The fourth and final panel of the day was on ‘Representing the Other’. Anna Lisa Somma’s talk examined representations and understandings of hermaphrodites and cross-dressing in early modern Italy. Dan Waterfield focused on the character of Madame Duval in Fanny Burney’s novel Evelina, who rather than being easily categorisable transgressed national ideals and defied definition as either French or English. Kirsty McHugh looked at accounts of English tourists in Scotland in the eighteenth century, showing that travellers could be influenced by what they read elsewhere and so came to Scotland with prior assumptions about its inhabitants and expecting to see certain things. Kathryn Woods continued the Scottish theme by examining the migration of many educated young Scotsmen to London after the Act of Union, who the print media of the time sought to marginalise and exclude through the development of negative stereotypes of the Scots as uncivilised and as looking a particular way.
The day ended with a keynote by Karen Harvey on Mary Toft. Toft was a woman who was believed for a while to have given birth to rabbits in the 1720s, although she later confessed that it had been a hoax, leading to her imprisonment. Harvey discussed the ways in which Toft was portrayed in images and in the reporting of her case, and how that changed over time, with responses to her including curiosity, outrage, and the belief that Toft herself – and not just her rabbit births – was monstrous.
‘First Impressions’ highlighted just how important everyday acts of performance and spectatorship were in this period. It showed that many people were highly self-conscious about the way they presented themselves to others (although interestingly the term “self-fashioning” didn’t pop up at the conference at all), actively employing strategies of artifice and concealment to influence other people’s perceptions of them. It also demonstrated the role of texts and images in creating and promulgating stereotypes and impressions of certain kinds of people, both individuals and whole swathes of society. Behaviour, gestures and deportment were raised as characteristics which could get you noticed, not just the aesthetics of your visual appearance; despite the conference title, clothes featured minimally in the day’s talks.
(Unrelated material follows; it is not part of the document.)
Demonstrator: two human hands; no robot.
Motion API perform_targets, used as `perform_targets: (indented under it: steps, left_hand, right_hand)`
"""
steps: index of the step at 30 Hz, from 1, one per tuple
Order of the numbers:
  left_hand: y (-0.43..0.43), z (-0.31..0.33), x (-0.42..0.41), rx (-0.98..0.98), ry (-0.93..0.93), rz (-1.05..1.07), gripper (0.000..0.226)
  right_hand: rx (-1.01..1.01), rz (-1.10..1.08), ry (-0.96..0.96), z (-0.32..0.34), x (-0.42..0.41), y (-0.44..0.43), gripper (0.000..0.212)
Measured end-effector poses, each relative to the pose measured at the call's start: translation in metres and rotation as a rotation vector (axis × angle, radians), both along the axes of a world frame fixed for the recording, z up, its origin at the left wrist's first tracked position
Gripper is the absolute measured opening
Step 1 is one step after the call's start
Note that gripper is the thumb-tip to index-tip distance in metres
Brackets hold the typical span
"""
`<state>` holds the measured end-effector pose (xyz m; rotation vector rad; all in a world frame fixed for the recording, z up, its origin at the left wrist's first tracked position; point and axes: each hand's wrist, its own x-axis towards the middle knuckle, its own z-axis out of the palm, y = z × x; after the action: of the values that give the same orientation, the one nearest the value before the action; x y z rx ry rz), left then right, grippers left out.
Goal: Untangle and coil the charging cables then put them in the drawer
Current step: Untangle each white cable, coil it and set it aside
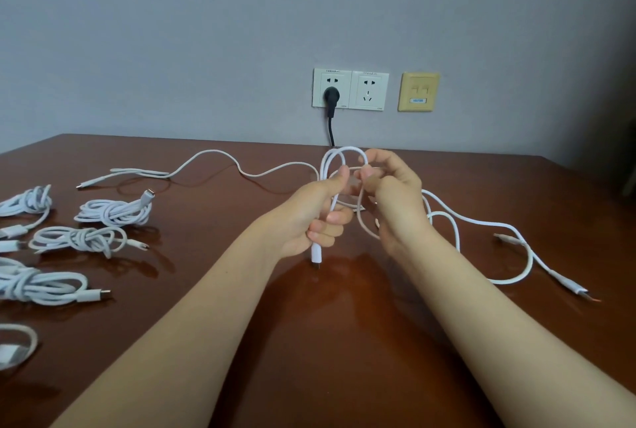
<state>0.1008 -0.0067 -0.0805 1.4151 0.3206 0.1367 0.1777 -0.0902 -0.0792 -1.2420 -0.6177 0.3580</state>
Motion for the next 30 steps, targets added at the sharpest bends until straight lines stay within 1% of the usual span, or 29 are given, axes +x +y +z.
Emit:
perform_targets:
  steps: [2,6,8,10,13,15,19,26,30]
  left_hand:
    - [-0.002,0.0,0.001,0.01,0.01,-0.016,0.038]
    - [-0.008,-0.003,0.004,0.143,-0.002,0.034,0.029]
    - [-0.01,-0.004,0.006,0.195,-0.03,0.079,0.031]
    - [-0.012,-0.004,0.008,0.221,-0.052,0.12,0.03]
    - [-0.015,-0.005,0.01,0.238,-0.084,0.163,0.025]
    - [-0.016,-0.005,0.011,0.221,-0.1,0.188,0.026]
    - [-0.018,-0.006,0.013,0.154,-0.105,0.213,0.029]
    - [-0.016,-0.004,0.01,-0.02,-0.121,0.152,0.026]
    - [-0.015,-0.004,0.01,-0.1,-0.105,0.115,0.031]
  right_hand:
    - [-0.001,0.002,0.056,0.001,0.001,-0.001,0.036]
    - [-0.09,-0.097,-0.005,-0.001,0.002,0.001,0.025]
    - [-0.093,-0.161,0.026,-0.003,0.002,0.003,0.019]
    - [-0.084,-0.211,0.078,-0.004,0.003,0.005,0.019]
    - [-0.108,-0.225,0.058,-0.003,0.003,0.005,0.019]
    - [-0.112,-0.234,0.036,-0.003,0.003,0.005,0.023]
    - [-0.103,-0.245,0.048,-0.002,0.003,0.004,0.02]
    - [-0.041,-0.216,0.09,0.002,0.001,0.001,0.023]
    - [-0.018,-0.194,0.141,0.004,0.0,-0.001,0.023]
There also appeared to be a gendered dimension to the topic, with most talks focusing on either men or women, and with there clearly being different standards and ideals for men and women in multiple arenas.
With people’s ability to actively alter their appearance and with the dissemination of deliberately negative ideas about certain parts of society, there were many caveats to judging people by first impressions in the early modern period; all too often, things were not as they seemed. This conference showed just how complicated the interchange between established social ideals, natural bodies, individual agency and popular media could be, and was a very rich and thought-provoking day.